• **PROBLEM**: How do the lines below between the ones holding "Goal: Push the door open" and "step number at", inclusive, read? Give them again exactly, with no other lines.

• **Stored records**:

+ + + + +

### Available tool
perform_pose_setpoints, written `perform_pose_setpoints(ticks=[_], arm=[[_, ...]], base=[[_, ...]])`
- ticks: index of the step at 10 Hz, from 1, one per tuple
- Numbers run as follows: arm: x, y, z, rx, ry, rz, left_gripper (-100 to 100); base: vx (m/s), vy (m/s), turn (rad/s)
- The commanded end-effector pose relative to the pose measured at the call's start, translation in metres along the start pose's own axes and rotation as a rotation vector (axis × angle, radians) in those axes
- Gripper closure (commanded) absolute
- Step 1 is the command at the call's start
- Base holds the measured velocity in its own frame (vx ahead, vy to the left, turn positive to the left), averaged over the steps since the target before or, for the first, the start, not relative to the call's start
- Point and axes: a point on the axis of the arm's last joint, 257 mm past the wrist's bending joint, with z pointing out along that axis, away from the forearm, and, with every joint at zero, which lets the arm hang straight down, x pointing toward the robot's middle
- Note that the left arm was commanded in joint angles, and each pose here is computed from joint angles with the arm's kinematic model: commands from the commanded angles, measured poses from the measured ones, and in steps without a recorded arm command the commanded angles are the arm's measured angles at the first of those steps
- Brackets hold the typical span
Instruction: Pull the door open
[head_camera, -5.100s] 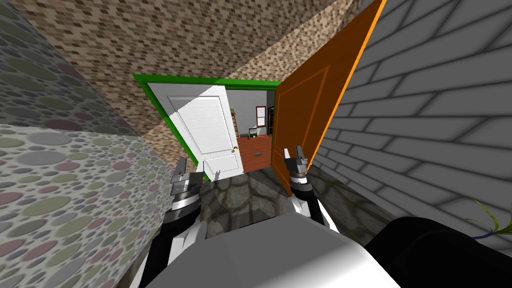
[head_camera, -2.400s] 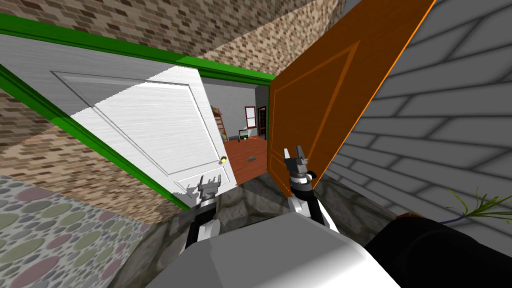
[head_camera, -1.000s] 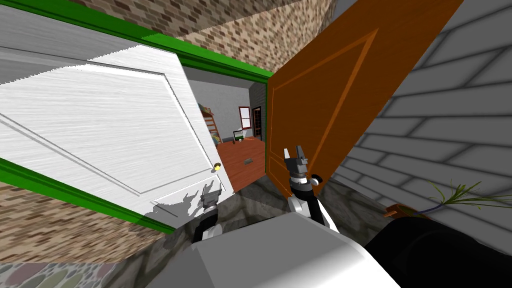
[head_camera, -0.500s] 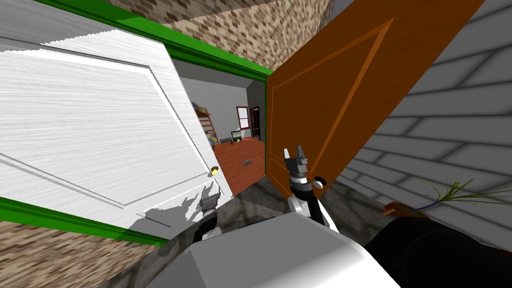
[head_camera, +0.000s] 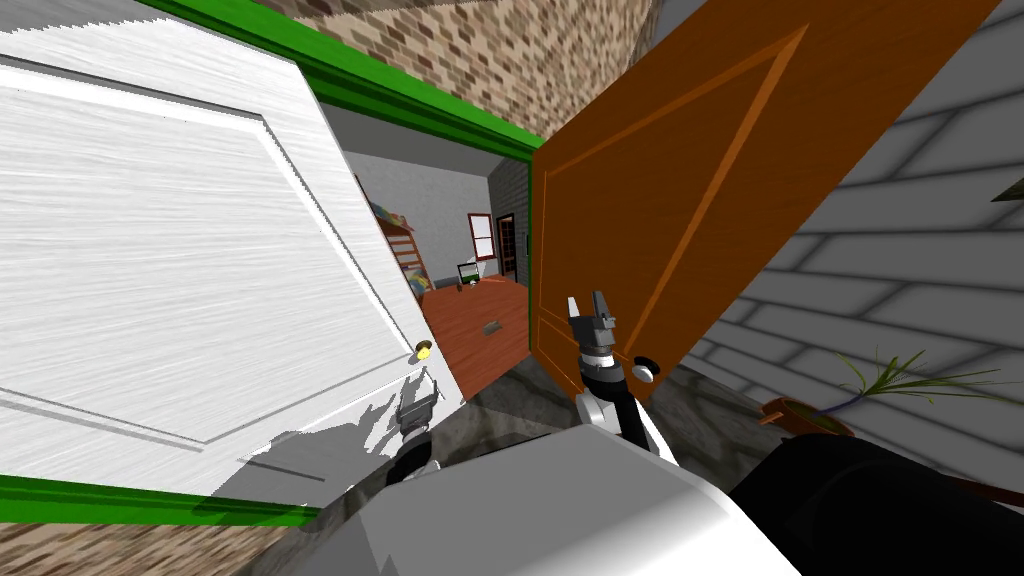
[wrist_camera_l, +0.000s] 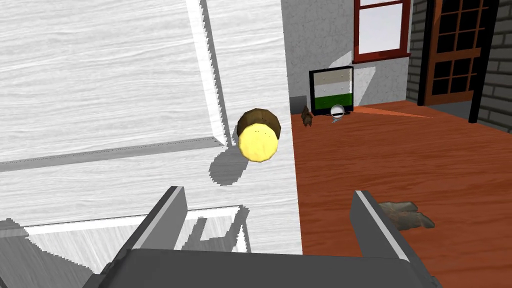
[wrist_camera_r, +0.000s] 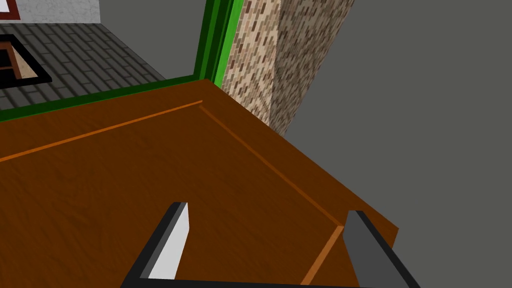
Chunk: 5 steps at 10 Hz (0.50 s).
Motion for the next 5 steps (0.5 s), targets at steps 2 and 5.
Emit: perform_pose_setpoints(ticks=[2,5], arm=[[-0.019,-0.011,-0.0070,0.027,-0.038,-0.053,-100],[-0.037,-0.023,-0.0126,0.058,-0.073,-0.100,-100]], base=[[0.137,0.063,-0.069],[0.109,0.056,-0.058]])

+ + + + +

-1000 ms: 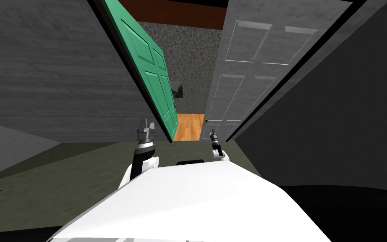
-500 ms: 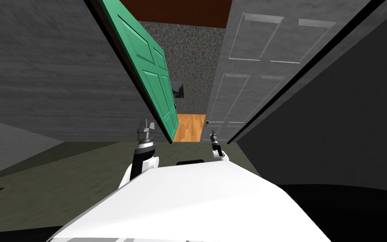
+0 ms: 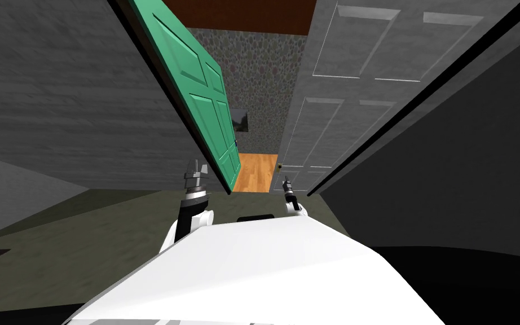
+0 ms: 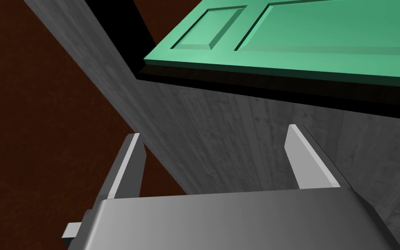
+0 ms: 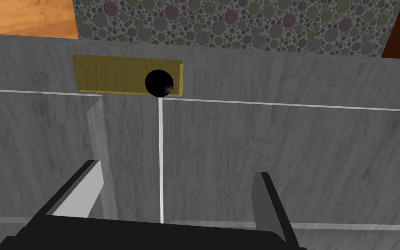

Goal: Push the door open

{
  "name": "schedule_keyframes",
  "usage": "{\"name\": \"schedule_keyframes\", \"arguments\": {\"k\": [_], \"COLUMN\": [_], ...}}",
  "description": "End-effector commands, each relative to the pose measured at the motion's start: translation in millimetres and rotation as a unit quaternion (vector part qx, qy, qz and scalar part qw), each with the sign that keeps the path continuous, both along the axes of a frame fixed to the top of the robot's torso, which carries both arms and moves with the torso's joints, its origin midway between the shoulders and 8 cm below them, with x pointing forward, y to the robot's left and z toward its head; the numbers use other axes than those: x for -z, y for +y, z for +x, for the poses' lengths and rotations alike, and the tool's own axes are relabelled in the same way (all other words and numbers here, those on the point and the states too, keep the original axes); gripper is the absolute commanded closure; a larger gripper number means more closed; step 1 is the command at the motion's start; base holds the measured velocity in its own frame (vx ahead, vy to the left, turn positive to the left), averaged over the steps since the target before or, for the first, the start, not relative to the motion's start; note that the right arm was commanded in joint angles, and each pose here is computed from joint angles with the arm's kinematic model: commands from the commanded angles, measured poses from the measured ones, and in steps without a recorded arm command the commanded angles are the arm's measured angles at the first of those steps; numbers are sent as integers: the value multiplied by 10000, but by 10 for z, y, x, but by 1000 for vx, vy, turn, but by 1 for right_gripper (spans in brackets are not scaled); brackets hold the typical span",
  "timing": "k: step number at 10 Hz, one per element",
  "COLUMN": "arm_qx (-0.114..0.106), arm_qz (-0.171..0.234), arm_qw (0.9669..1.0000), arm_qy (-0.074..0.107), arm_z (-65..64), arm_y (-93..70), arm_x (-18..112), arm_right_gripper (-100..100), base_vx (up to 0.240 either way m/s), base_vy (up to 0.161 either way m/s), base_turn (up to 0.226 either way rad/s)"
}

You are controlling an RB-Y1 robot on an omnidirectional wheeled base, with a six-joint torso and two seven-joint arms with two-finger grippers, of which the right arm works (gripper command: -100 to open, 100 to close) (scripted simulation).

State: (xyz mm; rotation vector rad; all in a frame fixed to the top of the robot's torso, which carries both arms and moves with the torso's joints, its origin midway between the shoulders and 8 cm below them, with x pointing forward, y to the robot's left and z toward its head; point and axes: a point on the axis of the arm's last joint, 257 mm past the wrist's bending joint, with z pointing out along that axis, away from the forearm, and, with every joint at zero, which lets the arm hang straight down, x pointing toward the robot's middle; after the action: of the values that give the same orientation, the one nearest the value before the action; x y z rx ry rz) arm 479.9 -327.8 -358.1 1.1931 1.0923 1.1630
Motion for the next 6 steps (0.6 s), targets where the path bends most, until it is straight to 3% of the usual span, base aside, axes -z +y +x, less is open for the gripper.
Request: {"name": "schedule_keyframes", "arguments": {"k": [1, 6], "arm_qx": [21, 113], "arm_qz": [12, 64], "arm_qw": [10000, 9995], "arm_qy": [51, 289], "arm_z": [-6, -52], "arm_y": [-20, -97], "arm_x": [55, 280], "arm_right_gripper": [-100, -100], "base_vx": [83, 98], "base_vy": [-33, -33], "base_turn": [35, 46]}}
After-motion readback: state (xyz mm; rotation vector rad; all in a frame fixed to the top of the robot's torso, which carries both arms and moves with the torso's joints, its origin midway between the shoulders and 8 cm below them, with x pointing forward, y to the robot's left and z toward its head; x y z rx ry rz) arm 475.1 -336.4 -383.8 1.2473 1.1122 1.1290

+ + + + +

• **RESPONSE TO THE EXERCISE**:
Goal: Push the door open

{
  "name": "schedule_keyframes",
  "usage": "{\"name\": \"schedule_keyframes\", \"arguments\": {\"k\": [_], \"COLUMN\": [_], ...}}",
  "description": "End-effector commands, each relative to the pose measured at the motion's start: translation in millimetres and rotation as a unit quaternion (vector part qx, qy, qz and scalar part qw), each with the sign that keeps the path continuous, both along the axes of a frame fixed to the top of the robot's torso, which carries both arms and moves with the torso's joints, its origin midway between the shoulders and 8 cm below them, with x pointing forward, y to the robot's left and z toward its head; the numbers use other axes than those: x for -z, y for +y, z for +x, for the poses' lengths and rotations alike, and the tool's own axes are relabelled in the same way (all other words and numbers here, those on the point and the states too, keep the original axes); gripper is the absolute commanded closure; a larger gripper number means more closed; step 1 is the command at the motion's start; base holds the measured velocity in its own frame (vx ahead, vy to the left, turn positive to the left), averaged over the steps since the target before or, for the first, the start, not relative to the motion's start; note that the right arm was commanded in joint angles, and each pose here is computed from joint angles with the arm's kinematic model: commands from the commanded angles, measured poses from the measured ones, and in steps without a recorded arm command the commanded angles are the arm's measured angles at the first of those steps; numbers are sent as integers: the value multiplied by 10000, but by 10 for z, y, x, but by 1000 for vx, vy, turn, but by 1 for right_gripper (spans in brackets are not scaled); brackets hold the typical span",
  "timing": "k: step number at 10 Hz, one per element",

This output requires nothing more.